[prev in list] [next in list] [prev in thread] [next in thread] 

List:       gcc-fortran
Subject:    Re: [gomp] timings (was: [gomp] omp performance question)
From:       Tim Prince <timothyprince () sbcglobal ! net>
Date:       2006-10-31 14:18:26
Message-ID: 45475B32.4080105 () sbcglobal ! net
[Download RAW message or body]

Daniel Franke wrote:
> This is to summarize the OMP timings I posted yesterday.
> 
> A relevant code fragment and explanations may be found here:
> http://gcc.gnu.org/ml/fortran/2006-10/msg00753.html
> 
> $> uname -mo
> x86_64 GNU/Linux
> 
> Four cores, dual CPU, dual core each.
> 
> 
> Single threaded, optimized build (FCFLAGS="-O1"):
> real    64m36.502s
> user    64m36.886s
> sys      0m00.040s
> 
> OpenMP enabled builds, FCFLAGS="-O1 -fopenmp");
> 
>                   | OMP_DYNAMIC=FALSE | OMP_DYNAMIC=TRUE |
> -------------------+-------------------+------------------+
>                   |    57m36.233s     |    165m54.954s   |
> OMP_NUM_THREADS=4 |    91m59.685s     |     98m13.528s   |
>                   |    26m31.735s     |    109m26.858s   |
> -------------------+-------------------+------------------+
>                   |    85m54.649s     |    168m46.983s   |
> OMP_NUM_THREADS=8 |   125m20.442s     |     97m53.903s   |
>                   |    48m15.253s     |    113m00.108s   |
> -------------------+-------------------+------------------+
> 
> Processes that ran with OMP_DYNAMIC=TRUE employed three threads
> (most of the time).

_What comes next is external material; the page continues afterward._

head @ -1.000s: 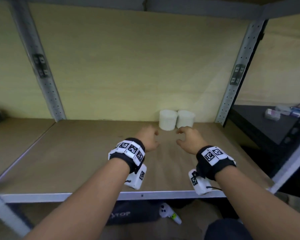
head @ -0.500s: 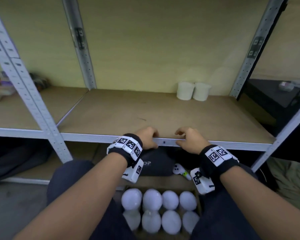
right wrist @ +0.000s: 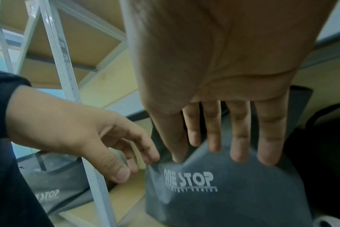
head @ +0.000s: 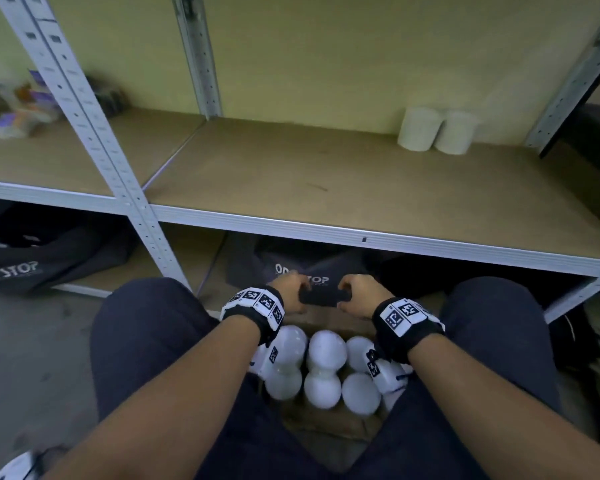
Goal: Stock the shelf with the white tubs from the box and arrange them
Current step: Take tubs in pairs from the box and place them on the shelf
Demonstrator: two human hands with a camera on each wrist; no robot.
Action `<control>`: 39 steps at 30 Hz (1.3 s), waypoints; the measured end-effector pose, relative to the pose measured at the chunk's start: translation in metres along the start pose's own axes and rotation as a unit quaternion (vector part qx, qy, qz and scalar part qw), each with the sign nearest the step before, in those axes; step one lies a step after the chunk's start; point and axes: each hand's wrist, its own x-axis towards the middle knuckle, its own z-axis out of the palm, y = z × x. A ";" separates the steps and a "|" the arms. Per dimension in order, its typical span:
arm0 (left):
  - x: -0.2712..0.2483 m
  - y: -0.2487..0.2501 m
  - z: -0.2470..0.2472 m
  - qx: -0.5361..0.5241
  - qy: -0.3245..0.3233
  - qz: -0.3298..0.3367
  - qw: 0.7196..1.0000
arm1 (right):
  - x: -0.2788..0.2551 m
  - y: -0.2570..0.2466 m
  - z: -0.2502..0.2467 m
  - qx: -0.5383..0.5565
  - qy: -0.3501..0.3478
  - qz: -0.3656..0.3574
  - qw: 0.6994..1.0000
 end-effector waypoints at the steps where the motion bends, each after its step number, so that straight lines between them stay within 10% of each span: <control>1: 0.003 -0.006 0.007 -0.003 -0.009 -0.011 1.000 | 0.006 0.000 0.008 0.001 -0.015 0.003 1.000; 23: 0.066 -0.099 0.155 0.010 -0.196 -0.186 0.963 | 0.048 0.027 0.148 -0.095 -0.187 0.068 0.975; 39: 0.057 -0.048 0.123 0.057 -0.167 -0.187 0.966 | 0.048 0.018 0.157 -0.059 -0.186 0.110 0.975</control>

Using default values of
> OMP_NUM_THREADS/OMP_DYNAMIC, i.e. by not specifying them explicitely,
> the resulting values are:
> 
> real     67m16.611s
> user    112m22.885s
> sys      25m44.641s
> 
> All these numbers are oneshots, no variances are measured/available.
> 
> Hints and suggestions are still highly welcome =)
> 
>     Daniel
> 
> 
If you run 2 threads, does it make a difference whether you assign them 
all to 2 sockets or spread them out 1 per socket (e.g. using taskset)? 
Why do you care about performance with 8 threads?  If you do care, what 
are you doing to pair them efficiently?
Wouldn't it perform better if you would organize the data so the inner 
loops could run at stride 1?  If the current version runs better with 
threads paired properly on shared caches, it would tend to confirm you 
have a cache sharing problem.

[prev in list] [next in list] [prev in thread] [next in thread] 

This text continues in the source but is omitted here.